» **ACTION ITEM**:
Lines from the line with "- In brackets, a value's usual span" to the line with "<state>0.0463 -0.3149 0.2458" in the entries below, and only those, must be output exactly, with both ends included.

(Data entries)
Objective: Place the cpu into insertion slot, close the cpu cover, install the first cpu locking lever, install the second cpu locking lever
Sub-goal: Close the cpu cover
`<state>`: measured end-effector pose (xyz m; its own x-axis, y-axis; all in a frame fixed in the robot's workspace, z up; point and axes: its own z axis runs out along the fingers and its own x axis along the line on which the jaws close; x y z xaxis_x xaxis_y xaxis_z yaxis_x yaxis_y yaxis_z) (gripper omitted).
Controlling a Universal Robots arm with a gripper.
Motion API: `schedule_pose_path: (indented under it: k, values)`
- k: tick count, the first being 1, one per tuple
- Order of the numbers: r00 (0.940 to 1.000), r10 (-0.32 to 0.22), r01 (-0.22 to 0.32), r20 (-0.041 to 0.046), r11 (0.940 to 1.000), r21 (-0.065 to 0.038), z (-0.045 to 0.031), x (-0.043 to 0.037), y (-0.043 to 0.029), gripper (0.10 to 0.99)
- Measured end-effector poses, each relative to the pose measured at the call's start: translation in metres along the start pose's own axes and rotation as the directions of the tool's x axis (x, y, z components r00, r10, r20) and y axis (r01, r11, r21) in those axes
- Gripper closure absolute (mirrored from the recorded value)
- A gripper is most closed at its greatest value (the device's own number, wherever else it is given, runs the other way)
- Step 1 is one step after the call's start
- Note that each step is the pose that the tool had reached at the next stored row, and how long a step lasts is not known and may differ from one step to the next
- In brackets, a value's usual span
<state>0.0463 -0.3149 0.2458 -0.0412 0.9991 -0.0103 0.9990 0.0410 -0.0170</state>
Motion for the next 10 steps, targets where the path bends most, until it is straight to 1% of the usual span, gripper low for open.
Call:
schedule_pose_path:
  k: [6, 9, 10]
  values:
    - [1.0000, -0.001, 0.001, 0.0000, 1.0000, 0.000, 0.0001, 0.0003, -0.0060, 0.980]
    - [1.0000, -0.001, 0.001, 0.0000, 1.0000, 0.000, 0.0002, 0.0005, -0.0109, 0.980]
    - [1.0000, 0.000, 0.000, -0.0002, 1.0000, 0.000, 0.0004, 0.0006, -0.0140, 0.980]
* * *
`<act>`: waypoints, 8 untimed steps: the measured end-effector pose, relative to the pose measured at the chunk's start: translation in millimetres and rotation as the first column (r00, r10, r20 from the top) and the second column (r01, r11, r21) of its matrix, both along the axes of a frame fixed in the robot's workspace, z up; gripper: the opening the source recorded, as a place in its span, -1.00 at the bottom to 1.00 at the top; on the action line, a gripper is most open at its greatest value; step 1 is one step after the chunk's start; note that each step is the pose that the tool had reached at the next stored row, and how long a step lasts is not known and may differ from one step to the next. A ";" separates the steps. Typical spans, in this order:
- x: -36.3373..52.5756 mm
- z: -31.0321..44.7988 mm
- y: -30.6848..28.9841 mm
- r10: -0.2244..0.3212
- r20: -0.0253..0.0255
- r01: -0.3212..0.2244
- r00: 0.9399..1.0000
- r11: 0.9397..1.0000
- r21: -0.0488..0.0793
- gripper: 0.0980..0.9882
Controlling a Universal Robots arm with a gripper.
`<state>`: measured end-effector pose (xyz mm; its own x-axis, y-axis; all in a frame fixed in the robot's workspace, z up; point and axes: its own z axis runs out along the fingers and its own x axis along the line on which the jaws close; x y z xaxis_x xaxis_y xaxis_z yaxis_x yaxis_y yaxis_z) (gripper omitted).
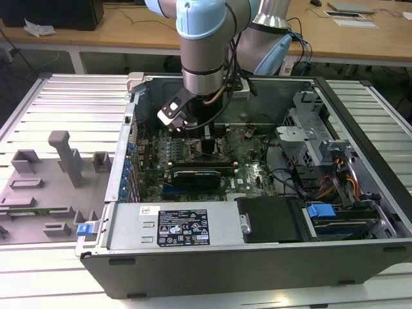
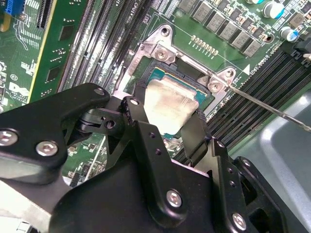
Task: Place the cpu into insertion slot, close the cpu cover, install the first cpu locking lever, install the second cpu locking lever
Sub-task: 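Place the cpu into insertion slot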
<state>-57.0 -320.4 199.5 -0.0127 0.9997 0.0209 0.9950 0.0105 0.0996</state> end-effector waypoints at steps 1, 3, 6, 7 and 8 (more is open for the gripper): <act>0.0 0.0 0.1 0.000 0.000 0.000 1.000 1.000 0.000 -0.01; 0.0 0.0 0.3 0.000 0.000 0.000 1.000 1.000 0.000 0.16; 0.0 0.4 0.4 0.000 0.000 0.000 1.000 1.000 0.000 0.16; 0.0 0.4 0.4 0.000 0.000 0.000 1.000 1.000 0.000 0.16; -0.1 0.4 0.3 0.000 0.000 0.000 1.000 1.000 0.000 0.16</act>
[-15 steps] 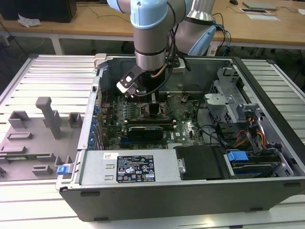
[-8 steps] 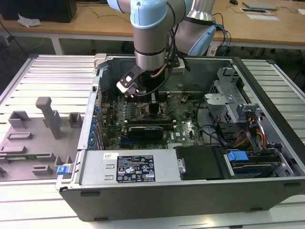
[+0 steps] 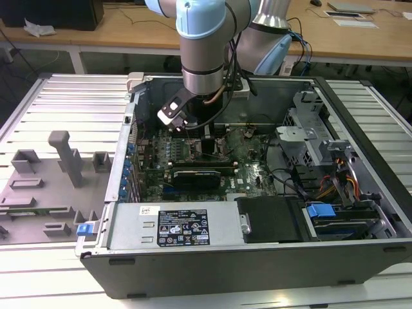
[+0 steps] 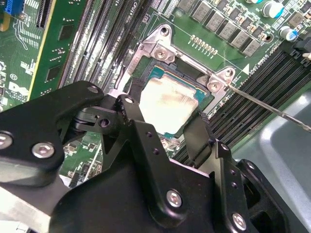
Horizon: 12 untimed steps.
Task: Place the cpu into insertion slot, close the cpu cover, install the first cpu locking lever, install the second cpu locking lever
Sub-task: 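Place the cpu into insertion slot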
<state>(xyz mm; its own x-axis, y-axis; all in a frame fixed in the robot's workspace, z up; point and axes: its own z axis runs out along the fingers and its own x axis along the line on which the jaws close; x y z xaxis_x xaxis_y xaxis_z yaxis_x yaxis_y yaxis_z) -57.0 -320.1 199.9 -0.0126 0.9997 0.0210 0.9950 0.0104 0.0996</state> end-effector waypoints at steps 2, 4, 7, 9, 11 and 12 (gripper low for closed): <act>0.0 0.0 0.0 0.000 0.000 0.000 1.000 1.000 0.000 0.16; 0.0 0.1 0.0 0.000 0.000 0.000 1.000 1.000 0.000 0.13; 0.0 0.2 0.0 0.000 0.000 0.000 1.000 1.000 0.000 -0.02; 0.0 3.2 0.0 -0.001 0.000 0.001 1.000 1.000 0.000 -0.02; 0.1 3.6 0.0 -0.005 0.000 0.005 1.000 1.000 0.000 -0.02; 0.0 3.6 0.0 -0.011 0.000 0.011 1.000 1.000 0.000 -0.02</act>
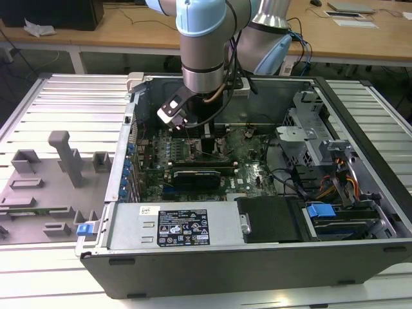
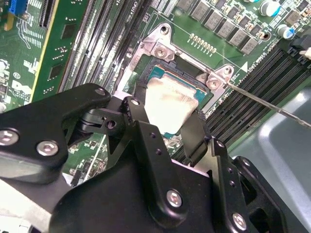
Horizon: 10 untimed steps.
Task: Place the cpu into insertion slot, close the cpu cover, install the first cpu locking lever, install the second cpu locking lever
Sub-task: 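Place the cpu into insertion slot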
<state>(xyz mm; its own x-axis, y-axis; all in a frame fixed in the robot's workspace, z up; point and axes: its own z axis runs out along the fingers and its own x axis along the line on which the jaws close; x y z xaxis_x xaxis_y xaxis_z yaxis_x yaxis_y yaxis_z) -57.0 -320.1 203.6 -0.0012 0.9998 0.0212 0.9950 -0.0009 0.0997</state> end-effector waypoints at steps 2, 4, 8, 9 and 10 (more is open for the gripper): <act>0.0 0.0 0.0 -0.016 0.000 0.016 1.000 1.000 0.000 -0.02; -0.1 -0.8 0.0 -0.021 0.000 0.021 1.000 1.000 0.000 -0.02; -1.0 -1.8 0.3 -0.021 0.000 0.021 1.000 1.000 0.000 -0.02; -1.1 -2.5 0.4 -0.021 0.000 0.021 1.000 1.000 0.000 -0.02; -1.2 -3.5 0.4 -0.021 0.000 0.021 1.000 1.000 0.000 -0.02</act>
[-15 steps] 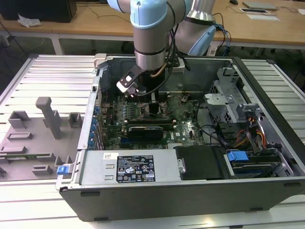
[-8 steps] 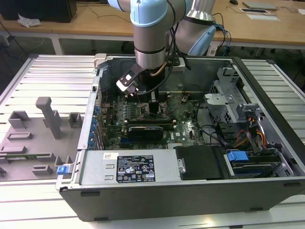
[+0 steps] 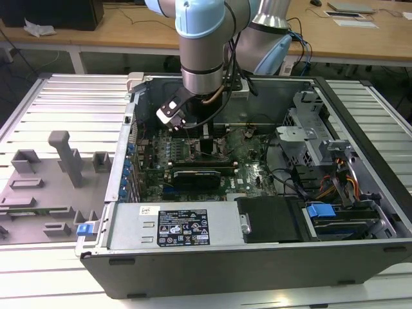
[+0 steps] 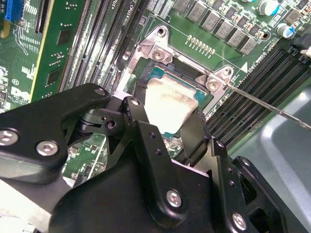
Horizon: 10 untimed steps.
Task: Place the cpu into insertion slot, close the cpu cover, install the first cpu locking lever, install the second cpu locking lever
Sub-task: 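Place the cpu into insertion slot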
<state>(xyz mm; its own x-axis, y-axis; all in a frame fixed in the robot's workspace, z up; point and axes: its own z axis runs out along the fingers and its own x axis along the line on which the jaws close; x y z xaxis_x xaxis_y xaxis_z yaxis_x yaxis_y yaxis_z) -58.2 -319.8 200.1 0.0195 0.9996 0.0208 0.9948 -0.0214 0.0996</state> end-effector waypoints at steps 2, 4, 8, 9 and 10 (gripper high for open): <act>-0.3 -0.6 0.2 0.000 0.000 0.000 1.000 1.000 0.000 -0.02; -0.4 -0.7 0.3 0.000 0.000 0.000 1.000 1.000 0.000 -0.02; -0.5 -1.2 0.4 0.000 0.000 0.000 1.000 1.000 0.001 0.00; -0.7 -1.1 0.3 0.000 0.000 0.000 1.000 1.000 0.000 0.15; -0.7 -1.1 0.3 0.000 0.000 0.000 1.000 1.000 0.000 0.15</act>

» **SOLUTION TO THE EXERCISE**:
- In brackets, a value's usual span
<state>0.0463 -0.3149 0.2458 -0.0412 0.9991 -0.0103 0.9990 0.0410 -0.0170</state>

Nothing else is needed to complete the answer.